Some Thoughts on DC-DC Converters
Many systems require that the primary source of DC power be converted to other voltages. Battery driven circuitry is an obvious candidate. The 6V or 12V cell in a laptop computer must be converted to different potentials needed for memory, disc drives, display and operating logic. In theory, AC line powered systems should not need DC-DC converters because the implied power transformer can be equipped with multiple secondaries. In practice, economics, noise requirements, supply bus distribution problems and other constraints often make DC-DC conversion preferable. A common example is logic dominated, 5V powered systems utilizing +15V driven analog components.
The range of applications for DC-DC converters is large, with many variations. Interest in converters is commensurately quite high. Increased use of single supply powered systems, stiffening performance requirements and battery operation have increased converter usage.
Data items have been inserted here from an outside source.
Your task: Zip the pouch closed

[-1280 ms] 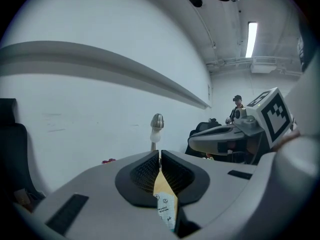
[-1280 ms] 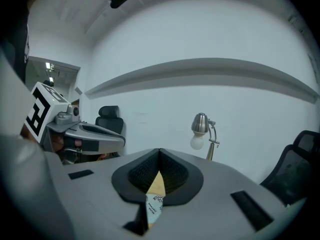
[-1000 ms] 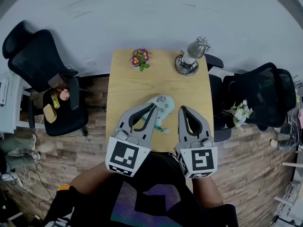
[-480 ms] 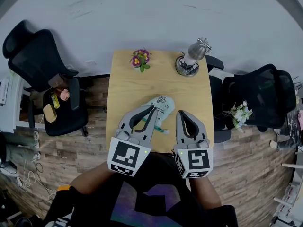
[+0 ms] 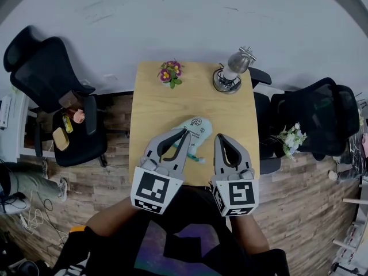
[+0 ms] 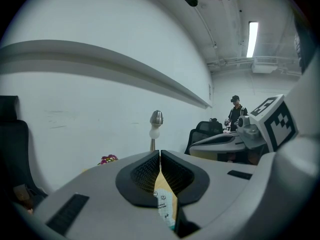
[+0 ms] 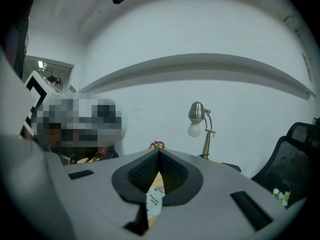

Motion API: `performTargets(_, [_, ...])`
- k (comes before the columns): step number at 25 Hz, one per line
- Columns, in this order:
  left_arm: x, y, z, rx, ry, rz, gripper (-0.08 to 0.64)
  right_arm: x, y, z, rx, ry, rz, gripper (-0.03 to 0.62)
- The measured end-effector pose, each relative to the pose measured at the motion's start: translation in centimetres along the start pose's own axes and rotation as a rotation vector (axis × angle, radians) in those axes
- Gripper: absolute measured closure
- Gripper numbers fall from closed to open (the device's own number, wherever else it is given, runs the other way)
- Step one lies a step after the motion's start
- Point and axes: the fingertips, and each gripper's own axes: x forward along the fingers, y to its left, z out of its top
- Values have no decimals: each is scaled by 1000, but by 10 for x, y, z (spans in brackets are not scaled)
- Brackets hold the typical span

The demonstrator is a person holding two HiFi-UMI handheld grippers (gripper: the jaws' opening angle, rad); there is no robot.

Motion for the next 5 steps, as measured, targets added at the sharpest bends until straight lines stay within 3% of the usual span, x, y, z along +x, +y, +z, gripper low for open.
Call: performTargets(5, [2,-1,0,3,1,-5,545,0,-2,-1,1,3,-3,578])
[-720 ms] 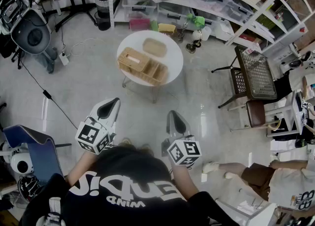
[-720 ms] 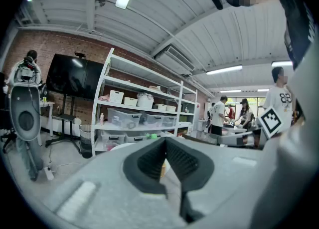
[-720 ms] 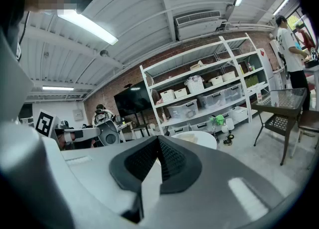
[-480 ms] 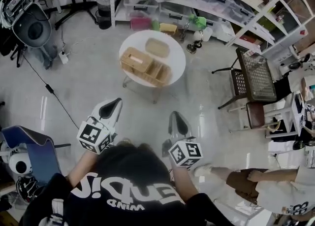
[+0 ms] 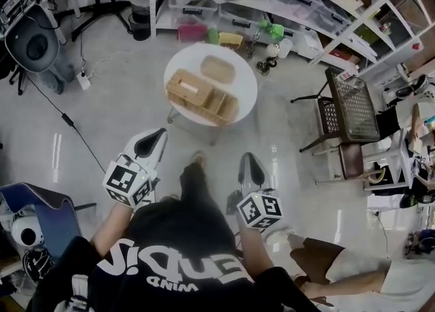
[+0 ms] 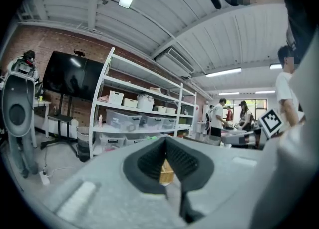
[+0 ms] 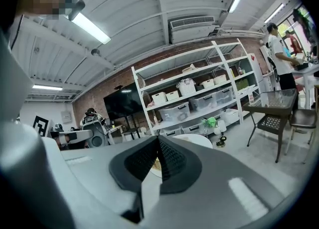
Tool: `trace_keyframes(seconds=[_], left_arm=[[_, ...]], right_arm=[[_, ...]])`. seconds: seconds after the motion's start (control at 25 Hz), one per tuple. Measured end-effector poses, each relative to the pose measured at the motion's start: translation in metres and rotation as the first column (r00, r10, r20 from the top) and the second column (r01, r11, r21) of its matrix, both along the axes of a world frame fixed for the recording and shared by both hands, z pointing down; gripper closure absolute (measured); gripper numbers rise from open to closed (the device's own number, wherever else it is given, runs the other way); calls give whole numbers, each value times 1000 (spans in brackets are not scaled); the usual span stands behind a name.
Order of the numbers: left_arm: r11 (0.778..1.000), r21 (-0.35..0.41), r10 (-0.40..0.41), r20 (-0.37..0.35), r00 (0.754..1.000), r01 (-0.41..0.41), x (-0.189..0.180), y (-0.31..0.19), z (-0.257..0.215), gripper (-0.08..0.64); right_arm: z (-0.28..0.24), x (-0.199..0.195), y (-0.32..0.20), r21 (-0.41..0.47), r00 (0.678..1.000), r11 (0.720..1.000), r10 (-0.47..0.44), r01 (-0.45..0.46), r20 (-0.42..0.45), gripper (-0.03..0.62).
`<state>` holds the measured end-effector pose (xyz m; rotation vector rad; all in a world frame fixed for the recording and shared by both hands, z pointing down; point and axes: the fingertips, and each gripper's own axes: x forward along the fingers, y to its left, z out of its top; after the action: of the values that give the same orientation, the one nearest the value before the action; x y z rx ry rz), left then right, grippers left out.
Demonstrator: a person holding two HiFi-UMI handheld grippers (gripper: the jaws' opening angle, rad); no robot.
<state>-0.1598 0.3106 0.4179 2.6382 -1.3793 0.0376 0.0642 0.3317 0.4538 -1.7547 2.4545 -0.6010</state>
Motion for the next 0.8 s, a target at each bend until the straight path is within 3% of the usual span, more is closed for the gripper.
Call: trace_keyframes(seconds=[0.44,0.8], left_arm=[[1000,-1,-7,14,1000,7,-3,-101,0,560],[1000,-7,-10,27,1000,10,19,-205,-15,560]], right_arm=[[4,-3,-102,-3,1000,1000,-11,11,9,594],[-5,11,-210,-14,999,999,-43,43,25,594]])
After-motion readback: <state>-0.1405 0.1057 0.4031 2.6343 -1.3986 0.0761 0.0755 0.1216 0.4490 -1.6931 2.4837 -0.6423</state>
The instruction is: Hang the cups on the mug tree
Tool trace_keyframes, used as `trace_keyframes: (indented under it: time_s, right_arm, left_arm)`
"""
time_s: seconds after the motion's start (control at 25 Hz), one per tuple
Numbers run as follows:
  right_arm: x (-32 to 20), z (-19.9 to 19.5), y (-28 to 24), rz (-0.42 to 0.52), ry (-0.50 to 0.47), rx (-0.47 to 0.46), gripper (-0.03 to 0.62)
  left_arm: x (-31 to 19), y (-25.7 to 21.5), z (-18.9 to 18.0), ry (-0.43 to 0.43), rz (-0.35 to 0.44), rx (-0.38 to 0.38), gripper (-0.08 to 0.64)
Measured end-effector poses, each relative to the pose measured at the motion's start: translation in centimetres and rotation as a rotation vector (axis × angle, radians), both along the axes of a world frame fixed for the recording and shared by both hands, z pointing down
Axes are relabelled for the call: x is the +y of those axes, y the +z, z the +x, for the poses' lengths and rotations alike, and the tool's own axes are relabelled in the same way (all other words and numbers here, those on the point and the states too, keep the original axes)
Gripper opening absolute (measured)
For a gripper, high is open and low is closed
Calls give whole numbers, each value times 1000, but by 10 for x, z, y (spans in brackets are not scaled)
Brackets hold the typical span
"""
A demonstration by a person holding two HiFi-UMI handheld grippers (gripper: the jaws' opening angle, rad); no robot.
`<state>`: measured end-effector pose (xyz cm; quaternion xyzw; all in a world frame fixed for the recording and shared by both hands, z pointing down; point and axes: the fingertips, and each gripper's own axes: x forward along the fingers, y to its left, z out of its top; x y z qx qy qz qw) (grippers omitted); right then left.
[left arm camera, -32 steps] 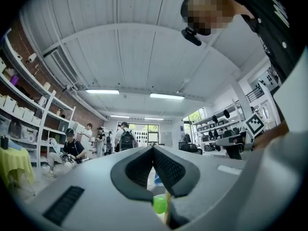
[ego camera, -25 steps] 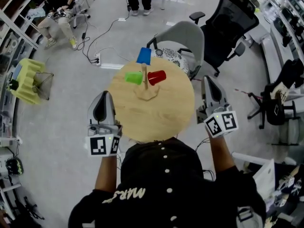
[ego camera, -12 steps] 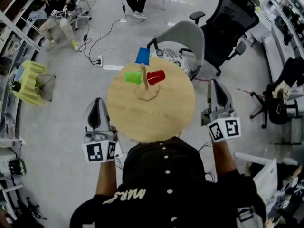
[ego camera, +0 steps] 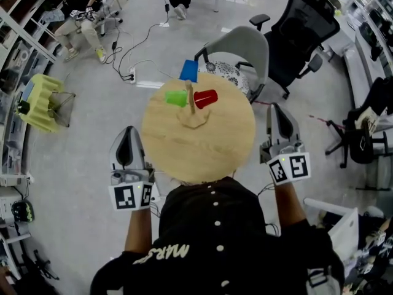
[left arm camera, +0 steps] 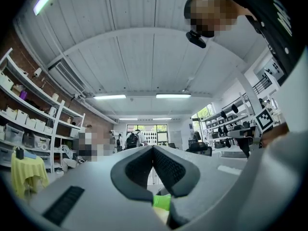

Historically, efficiency and size have received heavy emphasis. In fact, these parameters can be significant, but often are of secondary importance. A possible reason behind the continued and overwhelming attention to size and efficiency in converters proves surprising. Simply put, these parameters are (within limits) relatively easy to achieve! Size and efficiency advantages have their place, but other system-oriented problems also need treatment. Low quiescent current, wide ranges of allowable inputs, substantial reductions in wideband output noise and cost effectiveness are important issues.